Put on the market in 2007 and finally purchased in 2011, 60 Montgomery Place underwent another significant renovation in 2012, city records show. There was quite a bit to work with, as the house has three exposures (it abuts backyards along one side) and a 22-feet wide footprint. In its current form it appears to be mostly set up as a single-family although it is a legal two, with a kitchenette on the top floor.
The exterior is orange brick with a two-story base of rusticated brownstone. The house has a super-sized rounded bay with rows of dentiled cornices, topped by a two-story arched opening framing two sets of windows. Extensive foliate friezes are set between the windows, at the pediment of the steep gabled roof, and below the dormer, as well as above the rounded entrance, its wooden door detailed with wrought iron plates.
Inside, the living room features moldings, parquet floors with inlaid borders and a marble fireplace of relatively recent vintage. The original demarcation of the center-stair hall has been opened up, and a closet and bathroom inserted. (How well this works will have to be evaluated in person, since it appears only on the floor plan and not in photos.)
The parquet — the home’s flooring is a combination of old, new and salvaged, according to the listing — continues in the dining room, which also has leaded glass windows and wood paneling, which may well date from the 1911 makeover.
The wet rooms have what we might call a modern-organic style. The large eat-in kitchen has modern stained wood and white cabinetry, marble countertops, and reclaimed European encaustic tile floors, according to the listing. Double glass doors lead out to a deck with stairs down to a rear patio with a narrow planted border.
The top three floors contain a bevy of bedrooms with tinted plaster walls, modern-organic-style bathrooms with patterned cement tile floors, and walk-in closets. The master bedroom has a mantel, which is not pictured. There is an office, laundry closet and central air.

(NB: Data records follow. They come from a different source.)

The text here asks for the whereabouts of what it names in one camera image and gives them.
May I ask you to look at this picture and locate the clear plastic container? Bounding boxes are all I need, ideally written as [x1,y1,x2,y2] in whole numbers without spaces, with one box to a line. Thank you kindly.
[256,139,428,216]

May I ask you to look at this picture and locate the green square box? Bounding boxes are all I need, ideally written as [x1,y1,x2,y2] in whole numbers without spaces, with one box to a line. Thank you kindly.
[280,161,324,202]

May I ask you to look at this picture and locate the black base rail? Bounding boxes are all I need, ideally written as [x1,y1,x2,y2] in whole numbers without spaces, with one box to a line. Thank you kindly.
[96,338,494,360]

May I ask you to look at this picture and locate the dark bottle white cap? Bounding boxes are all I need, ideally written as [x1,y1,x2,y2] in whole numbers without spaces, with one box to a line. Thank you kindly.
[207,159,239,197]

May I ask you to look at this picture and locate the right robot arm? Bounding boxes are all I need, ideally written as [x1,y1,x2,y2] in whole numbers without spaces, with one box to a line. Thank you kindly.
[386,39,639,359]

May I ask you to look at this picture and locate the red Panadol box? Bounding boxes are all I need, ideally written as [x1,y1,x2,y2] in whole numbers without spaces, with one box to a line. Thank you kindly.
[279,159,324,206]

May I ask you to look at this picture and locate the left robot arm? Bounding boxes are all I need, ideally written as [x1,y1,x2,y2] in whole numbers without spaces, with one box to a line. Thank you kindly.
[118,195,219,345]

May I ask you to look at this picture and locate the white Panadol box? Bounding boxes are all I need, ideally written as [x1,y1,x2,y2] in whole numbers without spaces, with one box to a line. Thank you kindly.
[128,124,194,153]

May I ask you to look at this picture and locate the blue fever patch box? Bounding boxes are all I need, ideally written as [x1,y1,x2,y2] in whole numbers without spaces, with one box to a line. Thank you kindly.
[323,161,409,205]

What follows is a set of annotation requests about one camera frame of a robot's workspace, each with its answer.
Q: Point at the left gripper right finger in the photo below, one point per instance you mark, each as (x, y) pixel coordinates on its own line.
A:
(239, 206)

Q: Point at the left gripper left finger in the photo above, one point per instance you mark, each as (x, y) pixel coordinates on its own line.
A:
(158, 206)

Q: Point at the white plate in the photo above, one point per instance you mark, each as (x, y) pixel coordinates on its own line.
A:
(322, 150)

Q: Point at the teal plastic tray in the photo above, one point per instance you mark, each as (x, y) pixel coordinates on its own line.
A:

Most remarkable is the unusual green roof, accessible via stairs from a large roof deck on top of the rear extension. The latter is made with reclaimed wood from the Coney Island boardwalk, per the listing.
Gilbert had an Ecole de Beaux-Arts pedigree and a reputation as a preeminent architect for industrial magnates, which would earn him a series of opulent mansions for bankers and tycoons on Manhattan’s 5th Avenue, including those of Franklin Woolworth of Woolworth’s and the banker Felix Warburg, whose house is now the Jewish Museum. But during the period when this house was built, Gilbert was active in Harlem and Park Slope designing row houses and mansions for lesser industrialists. 60 Montgomery, located on a prime park block in the historic district, was originally built for Thomas Van Loan, a Manhattan merchant, in a style that, as the designation report notes, was influenced by Viollet-Le-Duc, the restoration architect of Notre-Dame whose spire recently burned to the ground.
The townhouse’s eventual sale in 2011 was for $2.8 million, after coming on the market asking $3.45 just in time for the mortgage backed securities crisis in late 2007. Before that it had last sold in 1974. It’s now looking for $5.995 million. Charlie Pigott and Candace Shemmer of Corcoran are handling the listing. Will it get ask in what’s looking like another softening market?